We’ve just finished the automatic annotation of the second BGI assembly of the E. coli
TY-2482 genome (https://github.com/ehec-outbreak-crowdsourced/BGI-data-analysis/blob/master/strains/TY2482/assemblies/BGI/Escherichia_coli_TY-2482.contig.20110606.fa.gz). In this case BGI combined
200x of Illumina single-end reads and
12x of Ion Torrent. They have done a de novo assembly with Newbler v. 2.0.00.22, Soapdenovo v. 1.06 and AMOS minimus2 v. 1.59 getting finally 513 contigs.

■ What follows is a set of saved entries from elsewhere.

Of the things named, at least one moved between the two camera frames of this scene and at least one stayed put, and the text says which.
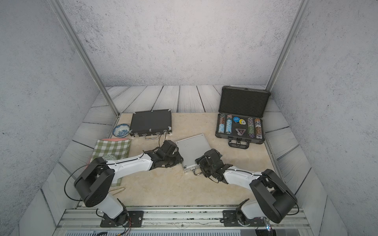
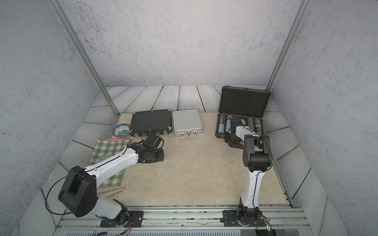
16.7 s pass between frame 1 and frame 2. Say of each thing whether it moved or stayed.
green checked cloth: stayed
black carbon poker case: stayed
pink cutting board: stayed
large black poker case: stayed
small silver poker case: moved
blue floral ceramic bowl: stayed
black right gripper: moved
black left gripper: moved
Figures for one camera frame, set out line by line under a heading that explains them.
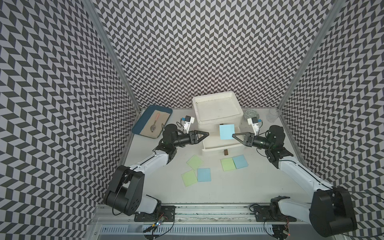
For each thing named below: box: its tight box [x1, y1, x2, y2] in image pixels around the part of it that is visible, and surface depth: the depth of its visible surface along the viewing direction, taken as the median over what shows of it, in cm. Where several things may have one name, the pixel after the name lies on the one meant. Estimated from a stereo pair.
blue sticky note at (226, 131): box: [219, 124, 235, 140], surface depth 76 cm
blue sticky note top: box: [232, 154, 249, 169], surface depth 93 cm
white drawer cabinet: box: [192, 91, 245, 156], surface depth 84 cm
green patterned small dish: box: [243, 109, 260, 120], surface depth 114 cm
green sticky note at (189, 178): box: [181, 169, 198, 188], surface depth 88 cm
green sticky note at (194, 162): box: [186, 154, 204, 171], surface depth 93 cm
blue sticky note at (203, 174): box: [197, 168, 212, 182], surface depth 88 cm
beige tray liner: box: [139, 110, 171, 139], surface depth 111 cm
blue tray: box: [131, 105, 173, 139], surface depth 114 cm
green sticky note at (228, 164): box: [220, 158, 237, 172], surface depth 91 cm
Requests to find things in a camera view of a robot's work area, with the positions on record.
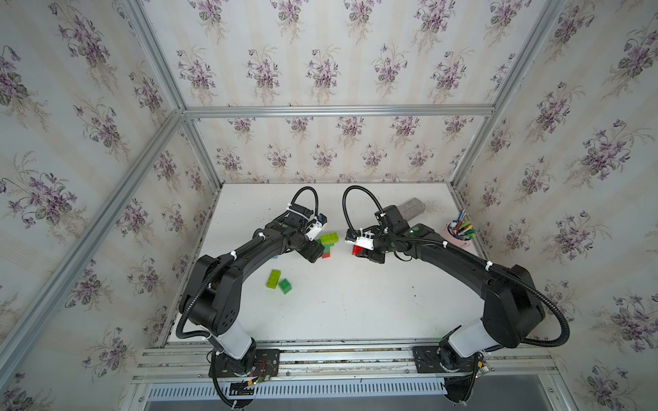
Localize colourful pens bundle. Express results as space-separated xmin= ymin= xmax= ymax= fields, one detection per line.
xmin=447 ymin=209 xmax=476 ymax=241

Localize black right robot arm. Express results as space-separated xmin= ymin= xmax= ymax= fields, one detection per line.
xmin=363 ymin=205 xmax=571 ymax=373

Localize black left camera cable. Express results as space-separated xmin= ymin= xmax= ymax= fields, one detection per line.
xmin=289 ymin=186 xmax=320 ymax=219

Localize white slotted cable duct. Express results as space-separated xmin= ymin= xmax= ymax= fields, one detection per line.
xmin=147 ymin=378 xmax=447 ymax=402

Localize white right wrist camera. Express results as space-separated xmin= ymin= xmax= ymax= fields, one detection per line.
xmin=345 ymin=229 xmax=375 ymax=250

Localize aluminium frame profiles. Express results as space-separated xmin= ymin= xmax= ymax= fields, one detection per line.
xmin=0 ymin=0 xmax=566 ymax=371

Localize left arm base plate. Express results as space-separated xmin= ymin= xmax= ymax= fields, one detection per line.
xmin=209 ymin=349 xmax=281 ymax=379

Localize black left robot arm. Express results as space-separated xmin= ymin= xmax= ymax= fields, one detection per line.
xmin=175 ymin=214 xmax=327 ymax=361

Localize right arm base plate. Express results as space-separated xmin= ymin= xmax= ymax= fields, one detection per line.
xmin=411 ymin=344 xmax=484 ymax=374

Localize black right camera cable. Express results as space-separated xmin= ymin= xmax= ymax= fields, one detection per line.
xmin=341 ymin=184 xmax=386 ymax=235

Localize lime long lego brick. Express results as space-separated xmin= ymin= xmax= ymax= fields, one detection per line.
xmin=320 ymin=233 xmax=339 ymax=247
xmin=266 ymin=269 xmax=281 ymax=289

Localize black camera cable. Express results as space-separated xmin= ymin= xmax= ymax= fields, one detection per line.
xmin=289 ymin=186 xmax=320 ymax=219
xmin=341 ymin=184 xmax=386 ymax=235

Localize grey eraser block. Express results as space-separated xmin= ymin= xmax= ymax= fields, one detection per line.
xmin=398 ymin=198 xmax=426 ymax=221

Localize aluminium mounting rail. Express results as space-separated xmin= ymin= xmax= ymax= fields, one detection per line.
xmin=130 ymin=338 xmax=559 ymax=384

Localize pink pen cup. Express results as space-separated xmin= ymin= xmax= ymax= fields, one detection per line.
xmin=442 ymin=227 xmax=472 ymax=249

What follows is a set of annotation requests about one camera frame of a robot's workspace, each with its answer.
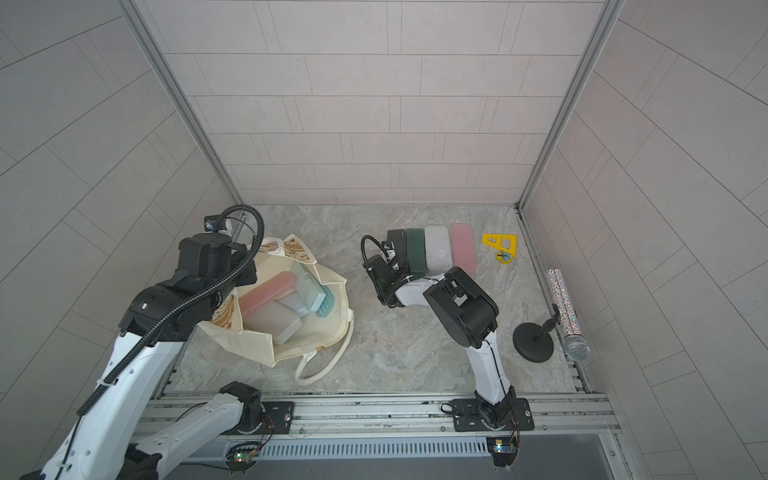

In this case we have used the same set of reference proteins as we used in the annotation of the Nick Loman’s assembly of the same isolate,
TY-2482 (see annotation in this post).
This set has 137,063 proteins and includes:
- The representative Uniprot proteins corresponding to all Uniref90 clusters for all Escherichia coli proteins
- All Uniprot proteins from organisms including in their name the terms “EHEC” or “EAEC”
- All Uniprot proteins from bacteria that have in any Uniprot field the term “toxin”
- All Uniprot proteins from bacteria that have in any Uniprot field “hemolysin”
- All the proteins from Salmonella typhi, Yersinia pestis and Shigella dysenteriae
We have predicted 5,982 genes
- 5,849 protein encoding genes
- 133 RNA genes (rRNA and tRNA)
4,797 out of the 5,849 (82.01%) protein encoding genes have canonical start and stop codon and haven´t either frame-shifts or intragenic stop codons.
658 out of the 5,849 (11.24%) protein encoding genes have some frameshifts or intragenic stop codon in their sequences.
We have just had time to take a quick glance at these results but they look promising. We’ll come back with more results on this genome, that’s for sure :)